[Opening EXERCISE DATA section]
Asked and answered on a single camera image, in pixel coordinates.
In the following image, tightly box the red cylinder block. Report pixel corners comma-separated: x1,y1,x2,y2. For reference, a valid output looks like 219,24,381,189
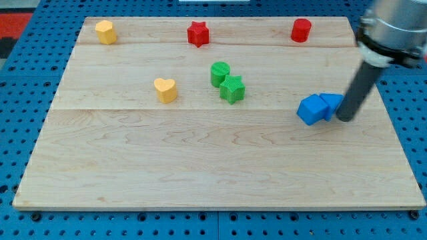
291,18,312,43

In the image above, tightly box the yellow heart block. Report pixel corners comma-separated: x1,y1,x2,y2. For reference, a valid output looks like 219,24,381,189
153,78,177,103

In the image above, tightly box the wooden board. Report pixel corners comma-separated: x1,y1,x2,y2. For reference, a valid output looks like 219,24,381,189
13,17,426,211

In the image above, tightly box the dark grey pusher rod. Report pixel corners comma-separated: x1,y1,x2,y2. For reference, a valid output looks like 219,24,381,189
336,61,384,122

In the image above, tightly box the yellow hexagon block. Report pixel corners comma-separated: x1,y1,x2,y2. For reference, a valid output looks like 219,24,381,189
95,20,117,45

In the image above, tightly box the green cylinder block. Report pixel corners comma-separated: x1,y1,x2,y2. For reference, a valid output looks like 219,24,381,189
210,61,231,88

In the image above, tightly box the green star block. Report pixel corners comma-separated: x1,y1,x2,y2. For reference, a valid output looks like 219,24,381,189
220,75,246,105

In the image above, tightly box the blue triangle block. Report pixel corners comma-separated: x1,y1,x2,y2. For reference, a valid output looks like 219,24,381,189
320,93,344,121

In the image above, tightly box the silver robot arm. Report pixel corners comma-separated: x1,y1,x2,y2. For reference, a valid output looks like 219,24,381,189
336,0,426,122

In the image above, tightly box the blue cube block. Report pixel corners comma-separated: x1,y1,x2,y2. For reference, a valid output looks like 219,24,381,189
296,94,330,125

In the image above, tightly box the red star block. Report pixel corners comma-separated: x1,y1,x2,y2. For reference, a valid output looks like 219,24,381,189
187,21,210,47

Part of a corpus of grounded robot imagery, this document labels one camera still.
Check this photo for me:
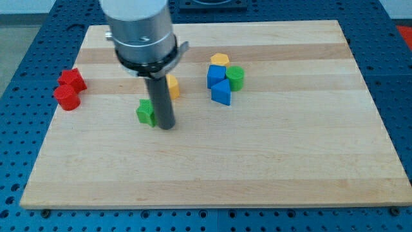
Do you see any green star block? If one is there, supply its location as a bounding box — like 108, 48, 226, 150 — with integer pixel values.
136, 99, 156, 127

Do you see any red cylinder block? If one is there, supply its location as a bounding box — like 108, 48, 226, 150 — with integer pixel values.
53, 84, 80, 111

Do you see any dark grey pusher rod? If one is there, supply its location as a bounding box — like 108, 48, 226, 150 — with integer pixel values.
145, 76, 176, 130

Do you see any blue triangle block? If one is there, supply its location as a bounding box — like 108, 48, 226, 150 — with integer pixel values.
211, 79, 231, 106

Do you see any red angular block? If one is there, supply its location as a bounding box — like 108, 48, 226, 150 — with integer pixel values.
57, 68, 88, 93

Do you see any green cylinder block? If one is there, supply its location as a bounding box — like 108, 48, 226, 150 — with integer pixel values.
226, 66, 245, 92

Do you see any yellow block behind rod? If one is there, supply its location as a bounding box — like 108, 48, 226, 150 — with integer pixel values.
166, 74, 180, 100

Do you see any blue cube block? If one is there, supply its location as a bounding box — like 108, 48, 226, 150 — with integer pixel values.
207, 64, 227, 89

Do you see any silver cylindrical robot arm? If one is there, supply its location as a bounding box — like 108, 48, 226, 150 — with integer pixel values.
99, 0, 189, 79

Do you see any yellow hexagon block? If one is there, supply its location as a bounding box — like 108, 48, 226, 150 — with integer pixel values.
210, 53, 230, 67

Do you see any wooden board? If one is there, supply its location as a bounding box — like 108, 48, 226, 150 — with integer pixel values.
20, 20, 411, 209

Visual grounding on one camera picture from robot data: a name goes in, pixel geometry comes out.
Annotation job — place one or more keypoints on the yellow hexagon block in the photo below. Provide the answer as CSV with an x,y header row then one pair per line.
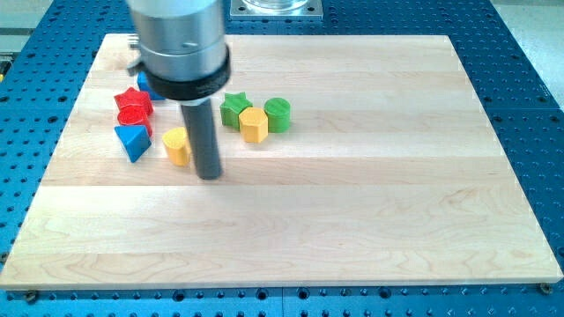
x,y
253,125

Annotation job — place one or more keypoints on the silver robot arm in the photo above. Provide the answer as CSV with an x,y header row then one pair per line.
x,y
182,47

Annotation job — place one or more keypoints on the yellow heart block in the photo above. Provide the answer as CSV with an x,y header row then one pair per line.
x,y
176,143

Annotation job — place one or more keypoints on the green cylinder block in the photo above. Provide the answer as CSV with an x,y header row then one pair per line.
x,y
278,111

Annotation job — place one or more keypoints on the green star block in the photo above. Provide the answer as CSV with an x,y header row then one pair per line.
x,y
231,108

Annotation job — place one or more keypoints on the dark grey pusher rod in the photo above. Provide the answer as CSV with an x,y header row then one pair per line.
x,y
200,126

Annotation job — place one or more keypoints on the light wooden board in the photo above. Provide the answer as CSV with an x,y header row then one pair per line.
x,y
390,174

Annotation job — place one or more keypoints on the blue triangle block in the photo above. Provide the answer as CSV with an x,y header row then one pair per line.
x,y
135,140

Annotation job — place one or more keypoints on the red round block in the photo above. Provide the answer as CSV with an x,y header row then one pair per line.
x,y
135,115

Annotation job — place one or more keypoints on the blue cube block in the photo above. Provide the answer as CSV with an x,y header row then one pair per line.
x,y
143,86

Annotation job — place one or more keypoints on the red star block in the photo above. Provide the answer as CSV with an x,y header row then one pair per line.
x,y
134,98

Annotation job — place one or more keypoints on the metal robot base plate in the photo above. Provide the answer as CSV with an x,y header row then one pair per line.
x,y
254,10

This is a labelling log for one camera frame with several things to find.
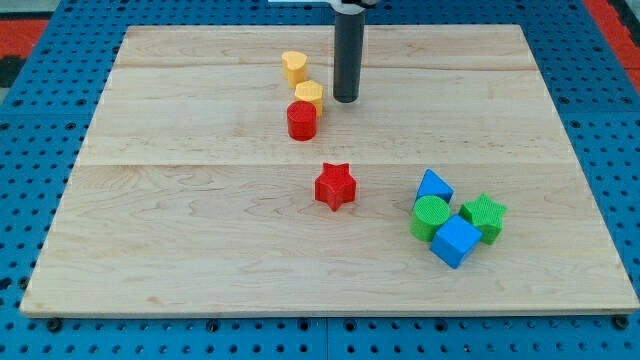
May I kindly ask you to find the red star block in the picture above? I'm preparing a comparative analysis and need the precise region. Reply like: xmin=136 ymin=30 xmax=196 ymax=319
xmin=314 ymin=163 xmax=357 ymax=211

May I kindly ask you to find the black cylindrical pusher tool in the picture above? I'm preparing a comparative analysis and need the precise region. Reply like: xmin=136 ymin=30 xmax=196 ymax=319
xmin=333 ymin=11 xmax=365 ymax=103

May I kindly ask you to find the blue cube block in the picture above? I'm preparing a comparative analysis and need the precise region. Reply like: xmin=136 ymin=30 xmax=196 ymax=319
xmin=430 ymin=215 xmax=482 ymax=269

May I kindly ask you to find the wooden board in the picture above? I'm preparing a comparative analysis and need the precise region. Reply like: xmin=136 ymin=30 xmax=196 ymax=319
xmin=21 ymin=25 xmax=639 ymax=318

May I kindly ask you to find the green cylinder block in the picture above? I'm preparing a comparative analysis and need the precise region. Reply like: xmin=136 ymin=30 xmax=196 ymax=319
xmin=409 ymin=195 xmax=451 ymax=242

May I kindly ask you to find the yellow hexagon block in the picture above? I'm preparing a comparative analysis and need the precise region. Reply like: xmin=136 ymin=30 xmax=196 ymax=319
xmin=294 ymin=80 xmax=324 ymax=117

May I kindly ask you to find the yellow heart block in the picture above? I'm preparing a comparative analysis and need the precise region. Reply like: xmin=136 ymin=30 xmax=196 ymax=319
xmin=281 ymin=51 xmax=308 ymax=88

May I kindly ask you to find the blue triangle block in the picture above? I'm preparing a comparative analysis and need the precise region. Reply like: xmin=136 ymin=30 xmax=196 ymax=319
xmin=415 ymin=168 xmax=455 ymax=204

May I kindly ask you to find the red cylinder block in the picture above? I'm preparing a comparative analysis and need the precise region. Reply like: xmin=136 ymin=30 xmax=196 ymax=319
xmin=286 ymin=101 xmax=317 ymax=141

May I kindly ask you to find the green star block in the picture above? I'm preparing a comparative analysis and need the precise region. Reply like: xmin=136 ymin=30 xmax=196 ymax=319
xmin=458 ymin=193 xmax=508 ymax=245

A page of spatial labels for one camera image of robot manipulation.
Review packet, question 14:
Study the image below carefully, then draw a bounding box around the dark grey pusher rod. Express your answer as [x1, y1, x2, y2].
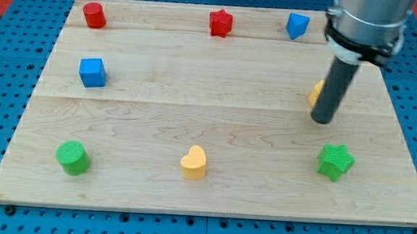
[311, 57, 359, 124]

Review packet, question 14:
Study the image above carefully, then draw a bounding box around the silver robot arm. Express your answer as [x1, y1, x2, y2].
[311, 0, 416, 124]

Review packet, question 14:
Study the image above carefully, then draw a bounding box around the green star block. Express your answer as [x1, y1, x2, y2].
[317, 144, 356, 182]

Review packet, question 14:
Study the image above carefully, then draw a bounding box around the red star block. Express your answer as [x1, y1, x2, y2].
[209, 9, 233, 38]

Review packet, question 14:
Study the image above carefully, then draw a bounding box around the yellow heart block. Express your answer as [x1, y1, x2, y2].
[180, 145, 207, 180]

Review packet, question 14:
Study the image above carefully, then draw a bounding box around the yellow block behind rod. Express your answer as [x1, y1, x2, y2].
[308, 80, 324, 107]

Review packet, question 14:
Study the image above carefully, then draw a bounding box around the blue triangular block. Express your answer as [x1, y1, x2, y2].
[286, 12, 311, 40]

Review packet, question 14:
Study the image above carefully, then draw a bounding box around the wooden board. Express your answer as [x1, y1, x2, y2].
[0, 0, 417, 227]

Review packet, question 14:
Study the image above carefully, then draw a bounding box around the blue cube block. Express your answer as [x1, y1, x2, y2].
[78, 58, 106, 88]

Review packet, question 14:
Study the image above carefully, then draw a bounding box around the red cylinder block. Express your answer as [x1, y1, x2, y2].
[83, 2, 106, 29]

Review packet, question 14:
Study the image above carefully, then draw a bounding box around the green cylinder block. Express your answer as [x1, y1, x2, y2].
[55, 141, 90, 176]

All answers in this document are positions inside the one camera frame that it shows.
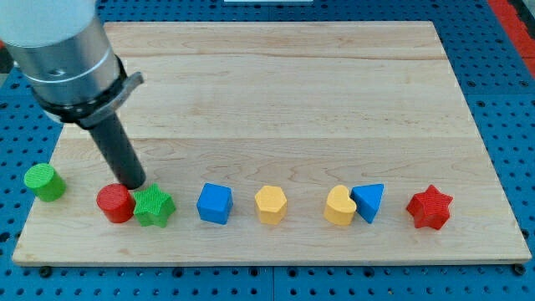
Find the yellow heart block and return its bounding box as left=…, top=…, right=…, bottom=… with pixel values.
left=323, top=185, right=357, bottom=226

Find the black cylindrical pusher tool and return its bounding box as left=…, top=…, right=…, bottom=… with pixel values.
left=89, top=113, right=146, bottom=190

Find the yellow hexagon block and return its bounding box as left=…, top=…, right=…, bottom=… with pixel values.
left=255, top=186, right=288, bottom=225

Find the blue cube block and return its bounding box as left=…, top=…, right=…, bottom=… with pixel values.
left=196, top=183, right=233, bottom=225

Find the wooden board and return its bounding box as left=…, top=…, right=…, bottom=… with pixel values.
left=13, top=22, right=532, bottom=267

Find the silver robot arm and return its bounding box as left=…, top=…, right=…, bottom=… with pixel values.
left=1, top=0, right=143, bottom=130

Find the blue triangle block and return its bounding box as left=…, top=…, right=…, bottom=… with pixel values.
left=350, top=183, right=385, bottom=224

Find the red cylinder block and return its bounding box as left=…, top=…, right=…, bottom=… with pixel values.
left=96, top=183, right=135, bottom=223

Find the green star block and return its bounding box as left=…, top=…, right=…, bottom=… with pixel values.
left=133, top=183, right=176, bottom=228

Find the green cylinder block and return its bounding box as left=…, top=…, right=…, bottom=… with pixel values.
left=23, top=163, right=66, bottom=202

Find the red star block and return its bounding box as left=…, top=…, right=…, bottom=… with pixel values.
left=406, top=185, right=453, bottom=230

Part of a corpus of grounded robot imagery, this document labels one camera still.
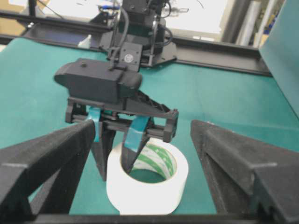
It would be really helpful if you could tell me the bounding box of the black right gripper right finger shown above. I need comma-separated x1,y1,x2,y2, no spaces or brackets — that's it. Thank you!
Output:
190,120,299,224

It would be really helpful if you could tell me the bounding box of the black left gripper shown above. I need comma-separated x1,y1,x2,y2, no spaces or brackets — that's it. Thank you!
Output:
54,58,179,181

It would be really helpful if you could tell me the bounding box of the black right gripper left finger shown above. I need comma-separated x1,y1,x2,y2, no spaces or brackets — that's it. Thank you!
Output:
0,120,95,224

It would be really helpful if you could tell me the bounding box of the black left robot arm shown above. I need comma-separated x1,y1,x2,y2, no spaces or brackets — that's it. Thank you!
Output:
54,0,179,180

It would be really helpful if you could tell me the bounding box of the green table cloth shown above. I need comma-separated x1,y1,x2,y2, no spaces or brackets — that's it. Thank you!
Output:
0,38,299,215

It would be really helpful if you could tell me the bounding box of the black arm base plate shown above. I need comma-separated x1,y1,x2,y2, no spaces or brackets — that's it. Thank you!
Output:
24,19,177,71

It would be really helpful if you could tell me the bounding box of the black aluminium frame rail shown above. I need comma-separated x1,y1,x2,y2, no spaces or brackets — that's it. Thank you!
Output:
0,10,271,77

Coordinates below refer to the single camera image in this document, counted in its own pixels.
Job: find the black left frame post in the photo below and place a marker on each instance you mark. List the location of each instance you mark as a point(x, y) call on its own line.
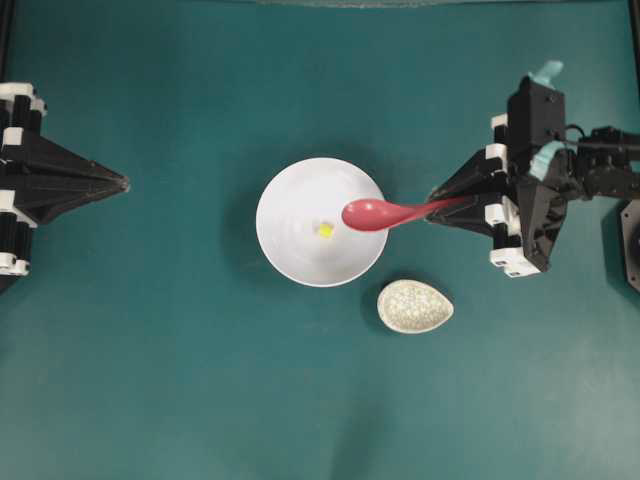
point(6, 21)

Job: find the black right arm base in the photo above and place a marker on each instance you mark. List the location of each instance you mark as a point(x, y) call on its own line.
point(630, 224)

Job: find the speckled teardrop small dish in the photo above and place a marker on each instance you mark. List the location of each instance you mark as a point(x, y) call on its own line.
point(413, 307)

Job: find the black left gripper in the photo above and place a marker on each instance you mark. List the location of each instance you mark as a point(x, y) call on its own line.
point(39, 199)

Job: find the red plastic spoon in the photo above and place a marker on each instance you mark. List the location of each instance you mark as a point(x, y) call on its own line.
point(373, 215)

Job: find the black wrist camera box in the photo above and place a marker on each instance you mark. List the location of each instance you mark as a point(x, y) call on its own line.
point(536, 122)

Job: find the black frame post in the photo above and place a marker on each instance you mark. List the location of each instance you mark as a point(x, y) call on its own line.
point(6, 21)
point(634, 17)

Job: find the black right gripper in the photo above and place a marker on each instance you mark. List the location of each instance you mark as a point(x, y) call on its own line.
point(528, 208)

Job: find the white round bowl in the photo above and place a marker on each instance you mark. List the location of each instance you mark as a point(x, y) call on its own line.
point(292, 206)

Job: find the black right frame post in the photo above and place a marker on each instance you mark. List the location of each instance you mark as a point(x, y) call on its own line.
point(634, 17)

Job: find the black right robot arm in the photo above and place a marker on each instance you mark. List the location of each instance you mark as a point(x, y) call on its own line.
[Closing EXERCISE DATA section]
- WORK ORDER:
Scan the data above, please, and give the number of lines where the word "single" occurs, with no further text.

- SOLUTION BELOW:
2